DATES: The Secretary of State's determination and selection of certain 
sanctions to be imposed upon the one individual identified in the 
SUPPLEMENTARY INFORMATION section were effective on March 17, 2020.

FOR FURTHER INFORMATION CONTACT: Taylor Ruggles, Director, Office of 
Economic Sanctions Policy and Implementation, Bureau of Economic and 
Business Affairs, Department of State, Washington, DC 20520, tel.: 
(202) 647 7677, email: [email protected].

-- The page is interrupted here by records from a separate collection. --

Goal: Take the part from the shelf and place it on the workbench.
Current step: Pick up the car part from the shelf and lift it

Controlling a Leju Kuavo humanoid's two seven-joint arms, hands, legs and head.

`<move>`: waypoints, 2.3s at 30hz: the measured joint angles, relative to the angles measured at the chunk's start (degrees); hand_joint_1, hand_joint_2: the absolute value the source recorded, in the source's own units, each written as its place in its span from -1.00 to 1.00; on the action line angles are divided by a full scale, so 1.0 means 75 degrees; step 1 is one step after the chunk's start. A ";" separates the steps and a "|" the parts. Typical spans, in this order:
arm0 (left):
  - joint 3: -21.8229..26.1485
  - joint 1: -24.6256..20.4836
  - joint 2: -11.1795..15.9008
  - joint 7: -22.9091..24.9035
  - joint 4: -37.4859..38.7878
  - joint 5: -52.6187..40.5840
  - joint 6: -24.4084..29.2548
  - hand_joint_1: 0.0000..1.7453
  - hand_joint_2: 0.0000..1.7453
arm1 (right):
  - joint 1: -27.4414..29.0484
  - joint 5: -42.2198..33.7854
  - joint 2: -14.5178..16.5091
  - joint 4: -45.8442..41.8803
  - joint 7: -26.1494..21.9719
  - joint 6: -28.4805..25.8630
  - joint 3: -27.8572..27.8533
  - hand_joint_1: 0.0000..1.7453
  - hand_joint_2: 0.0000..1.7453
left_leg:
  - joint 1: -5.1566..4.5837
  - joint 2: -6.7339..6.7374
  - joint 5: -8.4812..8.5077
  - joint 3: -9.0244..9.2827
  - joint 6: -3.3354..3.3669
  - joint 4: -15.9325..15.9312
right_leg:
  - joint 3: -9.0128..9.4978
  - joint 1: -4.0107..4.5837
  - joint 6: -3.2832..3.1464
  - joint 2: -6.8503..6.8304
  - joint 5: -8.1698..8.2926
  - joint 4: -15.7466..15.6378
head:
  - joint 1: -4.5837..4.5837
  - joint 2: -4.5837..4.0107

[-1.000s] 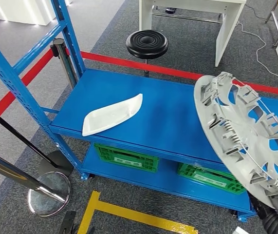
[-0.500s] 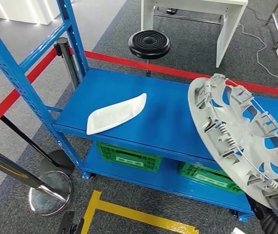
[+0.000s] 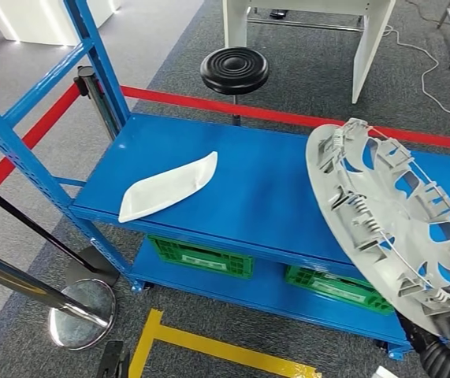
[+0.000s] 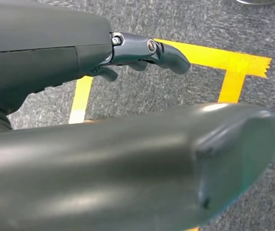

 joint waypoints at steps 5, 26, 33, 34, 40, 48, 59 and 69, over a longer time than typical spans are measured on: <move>-0.0002 0.0004 0.0023 -0.0017 0.0003 0.0011 -0.0014 -1.00 -1.00 | -0.0006 -0.0005 0.0003 0.0000 0.0000 0.0000 0.0007 1.00 1.00 | -0.0017 0.0002 0.1169 0.0470 0.0152 -0.1543 | 0.0083 0.0044 0.0026 0.0023 -0.0037 0.0011 | 0.0004 0.0001; -0.0006 -0.0006 0.0034 -0.0024 0.0012 0.0045 -0.0016 -1.00 -1.00 | -0.0008 -0.0024 -0.0015 0.0035 0.0002 0.0000 0.0057 1.00 1.00 | 0.0109 -0.0019 0.1145 0.0451 -0.0015 -0.1737 | 0.0165 -0.0040 0.0138 0.0072 -0.0173 0.0060 | 0.0027 0.0001; -0.0010 0.0011 0.0021 -0.0047 0.0012 0.0088 -0.0016 -1.00 -1.00 | 0.0006 -0.0003 -0.0015 0.0038 0.0002 0.0000 0.0058 1.00 1.00 | 0.0054 -0.0012 0.0682 -0.0290 0.0116 -0.0134 | 0.0195 0.0128 -0.0029 0.0042 -0.0188 0.0054 | -0.0002 0.0000; -0.0011 0.0010 0.0025 -0.0049 0.0013 0.0090 -0.0016 -1.00 -1.00 | 0.0005 -0.0002 -0.0015 0.0038 0.0002 0.0000 0.0058 1.00 1.00 | 0.0008 -0.0012 0.0966 -0.0057 0.0219 -0.0655 | 0.0214 0.0157 -0.0039 0.0043 -0.0194 0.0054 | 0.0000 0.0001; -0.0015 -0.0002 0.0036 -0.0090 0.0026 0.0146 -0.0015 -1.00 -1.00 | 0.0001 -0.0001 -0.0015 0.0037 0.0001 0.0000 0.0062 1.00 1.00 | -0.0073 0.0009 0.1346 0.0462 0.0391 -0.1906 | 0.0138 0.0202 0.0075 0.0029 -0.0214 0.0090 | 0.0014 0.0001; -0.0023 -0.0005 0.0002 -0.0117 0.0026 0.0183 -0.0026 -1.00 -1.00 | 0.0007 -0.0007 -0.0015 0.0038 -0.0001 -0.0001 0.0063 1.00 1.00 | 0.0107 0.0024 0.1408 0.0492 0.0295 -0.2013 | -0.0647 -0.0019 0.0449 0.0034 -0.0791 0.1723 | 0.0039 0.0001; -0.0028 -0.0005 0.0014 -0.0138 0.0035 0.0197 -0.0028 -1.00 -1.00 | 0.0004 -0.0003 -0.0015 0.0038 0.0005 -0.0001 0.0060 1.00 1.00 | 0.0168 0.0001 0.0625 -0.0073 -0.0115 -0.0668 | 0.0166 -0.0002 0.0022 0.0053 -0.0220 0.0089 | 0.0001 0.0001; -0.0084 -0.0004 0.0080 -0.0197 0.0062 0.0217 -0.0025 -1.00 -1.00 | 0.0004 -0.0322 -0.0034 0.0077 0.0020 -0.0006 0.0130 1.00 1.00 | -0.0146 0.0007 0.1333 0.0419 0.0362 -0.1813 | 0.0165 0.0201 -0.0040 0.0052 -0.0253 0.0107 | 0.0020 0.0001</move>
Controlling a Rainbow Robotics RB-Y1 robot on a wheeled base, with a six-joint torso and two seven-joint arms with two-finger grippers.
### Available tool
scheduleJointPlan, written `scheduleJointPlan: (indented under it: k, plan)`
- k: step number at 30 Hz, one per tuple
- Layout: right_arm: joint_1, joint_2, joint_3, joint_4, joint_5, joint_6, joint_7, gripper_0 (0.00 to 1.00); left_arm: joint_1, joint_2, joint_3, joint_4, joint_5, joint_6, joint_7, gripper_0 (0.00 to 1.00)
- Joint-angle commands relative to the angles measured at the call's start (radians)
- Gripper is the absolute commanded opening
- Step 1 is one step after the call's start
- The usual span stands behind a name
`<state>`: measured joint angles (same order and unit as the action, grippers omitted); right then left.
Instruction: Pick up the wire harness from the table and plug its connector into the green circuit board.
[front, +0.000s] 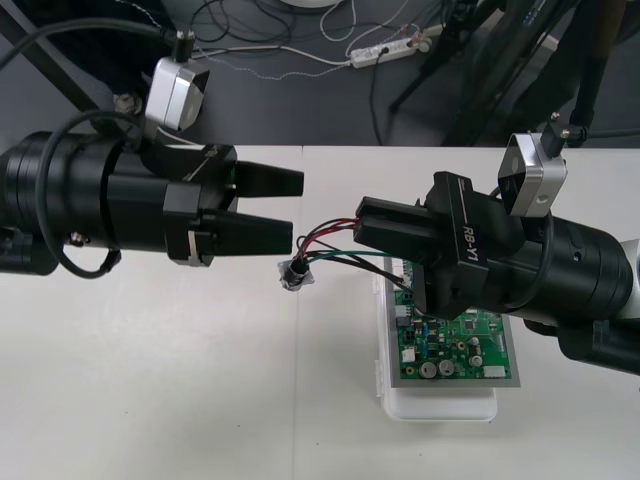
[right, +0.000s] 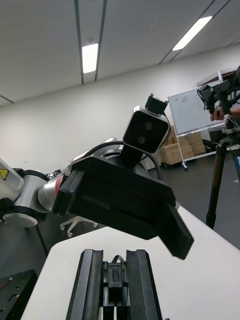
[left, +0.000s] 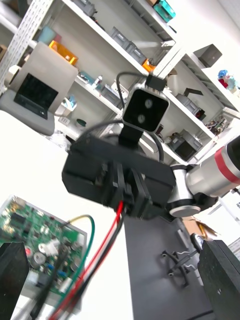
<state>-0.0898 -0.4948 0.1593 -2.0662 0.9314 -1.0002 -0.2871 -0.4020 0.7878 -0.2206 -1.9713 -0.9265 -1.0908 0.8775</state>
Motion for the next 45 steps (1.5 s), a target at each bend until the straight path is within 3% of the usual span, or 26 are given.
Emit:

SUPPLEMENTARY INFORMATION: Pursuant to Section 2(a) of E.O. 13894, the 
Secretary of State, in consultation with the Secretary of the Treasury, 
the Secretary of Commerce, the Secretary of Homeland Security, and the 
United States Trade Representative, and with the President of the 
Export-Import Bank, the Chairman of the Board of Governors of the 
Federal Reserve System, and other agencies and officials as 
appropriate, is authorized to impose on a person any of the sanctions 
described in section 2(c) of E.O. 13894 upon determining that the 
person met any criteria set forth in section 2(a)(i)(A) of E.O. 13894.
    In an action on March 17, 2020, the Secretary of State determined, 
pursuant to Section 2(a)(i)(A) of E.O. 13894, that Syrian Defense 
Minister Ali Abdullah Ayoub is responsible for or complicit in, has 
directly or indirectly engaged in, attempted to engage in, or financed, 
the obstruction, disruption, or prevention of a ceasefire in northern 
Syria.

[[Page 38237]]

    Pursuant to Section 2(c) of E.O. 13894, the Secretary of State 
selected the following sanctions to be imposed upon Ali Abdullah Ayoub:
     Prohibit any United States financial institution that is a 
U.S. person from making loans or providing credits to Ali Abdullah 
Ayoub totaling more than $10,000,000 in any 12-month period, unless Ali 
Abdullah Ayoub is engaged in activities to relieve human suffering and 
the loans or credits are provided for such activities (Section 2(c)(i) 
of E.O. 13894)
     prohibit any transactions in foreign exchange that are 
subject to the jurisdiction of the United States and in which Ali 
Abdullah Ayoub has any interest (Section 2(c)(ii) of E.O. 13894);
     prohibit any transfers of credit or payments between 
banking institutions or by, through, or to any banking institution, to 
the extent that such transfers or payments are subject to the 
jurisdiction of the United States and involve any interest of Ali 
Abdullah Ayoub (Section 2(c)(iii) of E.O. 13894);
     block all property and interests in property that are in 
the United States, that hereafter come within the United States, or 
that are or hereafter come within the possession or control of any 
United States person of Ali Abdullah Ayoub, and provide that such 
property and interests in property may not be transferred, paid, 
exported, withdrawn, or otherwise dealt in (Section 2(c)(iv) of E.O. 
13894);
     prohibit any United States person from investing in or 
purchasing significant amounts of equity or debt instruments of Ali 
Abdullah Ayoub (Section 2(c)(v) of E.O. 13894);
     restrict or prohibit imports of goods, technology, or 
services, directly or indirectly, into the United States from Ali 
Abdullah Ayoub (Section 2(c)(vi) of E.O. 13894).

Taylor V. Ruggles,
Director, Office of Economic Sanctions Policy and Implementation, 
Bureau of Economic and Business Affairs, Department of State.